WHAT THIS TASK INVOLVES:
Match the word "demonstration". Return each line of the data below where it appears.
*** DATA LISTING ***
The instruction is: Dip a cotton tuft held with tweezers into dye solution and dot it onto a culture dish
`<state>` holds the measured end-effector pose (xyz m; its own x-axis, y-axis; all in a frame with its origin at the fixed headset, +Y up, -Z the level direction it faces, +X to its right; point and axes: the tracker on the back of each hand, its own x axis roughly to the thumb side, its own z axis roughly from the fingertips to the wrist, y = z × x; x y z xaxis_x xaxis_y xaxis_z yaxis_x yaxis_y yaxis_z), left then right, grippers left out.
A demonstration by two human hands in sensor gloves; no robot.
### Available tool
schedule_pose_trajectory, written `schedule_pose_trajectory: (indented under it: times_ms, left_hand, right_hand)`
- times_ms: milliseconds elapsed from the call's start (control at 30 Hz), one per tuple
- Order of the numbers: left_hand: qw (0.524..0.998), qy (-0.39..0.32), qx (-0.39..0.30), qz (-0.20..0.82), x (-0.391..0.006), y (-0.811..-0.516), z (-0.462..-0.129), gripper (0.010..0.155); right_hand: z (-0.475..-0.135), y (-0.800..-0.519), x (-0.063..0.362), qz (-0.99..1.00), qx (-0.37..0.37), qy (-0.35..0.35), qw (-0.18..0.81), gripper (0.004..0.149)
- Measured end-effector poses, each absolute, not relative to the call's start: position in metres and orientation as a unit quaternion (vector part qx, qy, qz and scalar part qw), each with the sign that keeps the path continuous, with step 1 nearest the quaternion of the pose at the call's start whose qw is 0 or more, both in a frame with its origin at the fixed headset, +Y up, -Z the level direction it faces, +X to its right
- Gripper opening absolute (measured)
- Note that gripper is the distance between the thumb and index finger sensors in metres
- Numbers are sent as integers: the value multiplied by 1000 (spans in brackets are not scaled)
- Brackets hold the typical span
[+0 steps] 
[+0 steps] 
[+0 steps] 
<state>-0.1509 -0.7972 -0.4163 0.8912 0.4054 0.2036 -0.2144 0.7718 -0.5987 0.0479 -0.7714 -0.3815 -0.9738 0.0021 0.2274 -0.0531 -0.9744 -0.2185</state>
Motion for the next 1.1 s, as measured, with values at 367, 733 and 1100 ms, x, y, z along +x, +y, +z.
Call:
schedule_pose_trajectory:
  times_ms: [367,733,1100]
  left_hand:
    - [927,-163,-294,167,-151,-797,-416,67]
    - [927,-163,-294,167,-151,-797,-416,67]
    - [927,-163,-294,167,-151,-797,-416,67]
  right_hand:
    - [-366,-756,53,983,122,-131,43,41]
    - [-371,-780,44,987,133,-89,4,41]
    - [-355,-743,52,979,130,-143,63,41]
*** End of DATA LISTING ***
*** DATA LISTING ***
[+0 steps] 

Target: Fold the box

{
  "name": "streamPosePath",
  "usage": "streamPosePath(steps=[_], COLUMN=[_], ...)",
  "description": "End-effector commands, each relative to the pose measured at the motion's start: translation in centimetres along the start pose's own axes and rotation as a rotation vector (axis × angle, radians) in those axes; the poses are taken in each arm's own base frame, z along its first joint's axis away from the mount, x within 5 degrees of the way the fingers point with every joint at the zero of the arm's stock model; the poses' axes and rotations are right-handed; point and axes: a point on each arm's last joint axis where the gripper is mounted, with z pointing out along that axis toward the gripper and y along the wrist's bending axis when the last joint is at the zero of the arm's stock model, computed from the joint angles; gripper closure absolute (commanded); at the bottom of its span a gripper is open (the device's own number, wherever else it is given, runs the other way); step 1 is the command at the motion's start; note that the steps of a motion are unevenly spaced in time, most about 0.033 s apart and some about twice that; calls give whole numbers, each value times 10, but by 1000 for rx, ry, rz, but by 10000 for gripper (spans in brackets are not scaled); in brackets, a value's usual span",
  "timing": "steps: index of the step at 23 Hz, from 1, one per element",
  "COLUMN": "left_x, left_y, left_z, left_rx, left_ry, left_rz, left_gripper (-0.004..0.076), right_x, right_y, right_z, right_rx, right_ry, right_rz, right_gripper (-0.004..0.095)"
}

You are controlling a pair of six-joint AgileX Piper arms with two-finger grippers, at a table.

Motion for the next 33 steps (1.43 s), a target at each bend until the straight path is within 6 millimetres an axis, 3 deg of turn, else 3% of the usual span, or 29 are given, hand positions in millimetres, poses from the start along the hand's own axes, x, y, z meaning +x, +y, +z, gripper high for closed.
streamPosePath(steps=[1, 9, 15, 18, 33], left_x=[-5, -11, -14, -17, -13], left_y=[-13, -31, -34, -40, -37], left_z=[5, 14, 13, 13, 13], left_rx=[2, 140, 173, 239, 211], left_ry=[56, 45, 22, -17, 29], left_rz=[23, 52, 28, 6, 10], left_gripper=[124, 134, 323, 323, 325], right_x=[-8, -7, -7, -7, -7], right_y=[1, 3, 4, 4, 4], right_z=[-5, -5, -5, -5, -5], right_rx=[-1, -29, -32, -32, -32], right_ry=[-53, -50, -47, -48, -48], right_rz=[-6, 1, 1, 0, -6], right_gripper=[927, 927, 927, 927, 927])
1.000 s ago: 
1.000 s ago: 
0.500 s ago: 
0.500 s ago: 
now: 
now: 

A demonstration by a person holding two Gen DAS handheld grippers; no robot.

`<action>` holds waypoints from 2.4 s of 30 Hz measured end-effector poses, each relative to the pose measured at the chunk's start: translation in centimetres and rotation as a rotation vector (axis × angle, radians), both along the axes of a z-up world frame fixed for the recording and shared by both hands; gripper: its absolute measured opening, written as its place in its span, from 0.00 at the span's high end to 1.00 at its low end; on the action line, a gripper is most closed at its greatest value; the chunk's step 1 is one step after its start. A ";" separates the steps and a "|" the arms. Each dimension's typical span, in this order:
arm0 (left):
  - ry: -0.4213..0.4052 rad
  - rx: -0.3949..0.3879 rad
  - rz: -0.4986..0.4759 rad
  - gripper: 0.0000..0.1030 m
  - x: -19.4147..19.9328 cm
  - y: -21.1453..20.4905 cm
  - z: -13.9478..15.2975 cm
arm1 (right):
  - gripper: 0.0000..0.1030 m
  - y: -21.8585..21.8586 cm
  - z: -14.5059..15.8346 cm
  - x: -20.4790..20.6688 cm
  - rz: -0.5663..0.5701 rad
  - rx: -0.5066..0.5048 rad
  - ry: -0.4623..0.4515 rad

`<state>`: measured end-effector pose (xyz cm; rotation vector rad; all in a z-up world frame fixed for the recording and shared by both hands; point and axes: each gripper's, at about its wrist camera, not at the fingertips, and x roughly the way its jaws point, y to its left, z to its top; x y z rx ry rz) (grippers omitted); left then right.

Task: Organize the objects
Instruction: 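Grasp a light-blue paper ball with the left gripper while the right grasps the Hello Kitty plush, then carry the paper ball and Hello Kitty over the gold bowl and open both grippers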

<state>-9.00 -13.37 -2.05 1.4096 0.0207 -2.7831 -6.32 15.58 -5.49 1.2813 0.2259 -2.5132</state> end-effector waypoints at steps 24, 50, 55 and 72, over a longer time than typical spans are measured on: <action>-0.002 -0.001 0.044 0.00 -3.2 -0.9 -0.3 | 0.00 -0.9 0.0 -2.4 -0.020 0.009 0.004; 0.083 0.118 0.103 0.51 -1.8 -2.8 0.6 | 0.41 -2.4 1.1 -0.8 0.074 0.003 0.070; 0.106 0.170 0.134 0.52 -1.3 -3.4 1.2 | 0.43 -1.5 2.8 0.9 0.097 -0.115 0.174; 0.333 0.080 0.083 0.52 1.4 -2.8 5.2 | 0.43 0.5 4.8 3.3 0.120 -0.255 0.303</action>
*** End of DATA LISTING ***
RESULT FOR THIS EXERCISE:
A demonstration by two human hands in sensor gloves; no robot.
A demonstration by a person holding two Gen DAS handheld grippers; no robot.

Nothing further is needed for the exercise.